◆ What to work on
Word for word, give the data again without its pictures.

◆ Dataset excerpt
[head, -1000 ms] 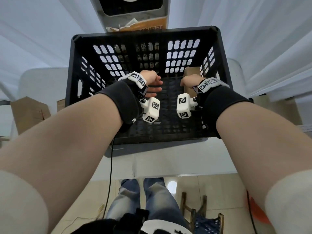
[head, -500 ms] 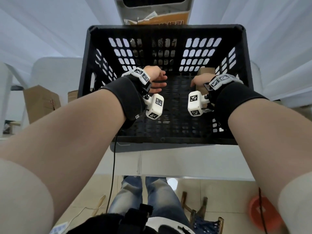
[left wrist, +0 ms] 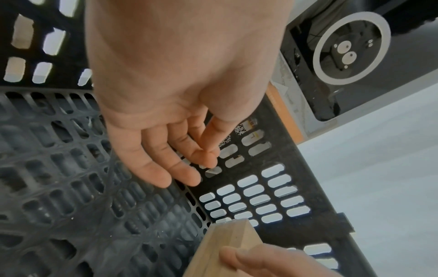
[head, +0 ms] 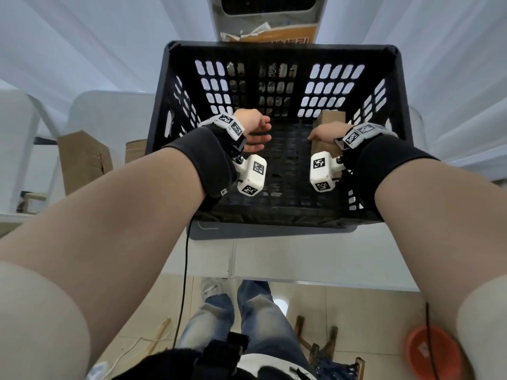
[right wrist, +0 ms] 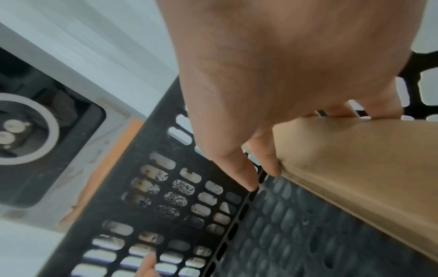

◆ Answer to the exercise
[head, -1000 ms] 
[head, -500 ms] 
[left wrist, +0 ms] 
[head, +0 ms] 
[right wrist, +0 ms] 

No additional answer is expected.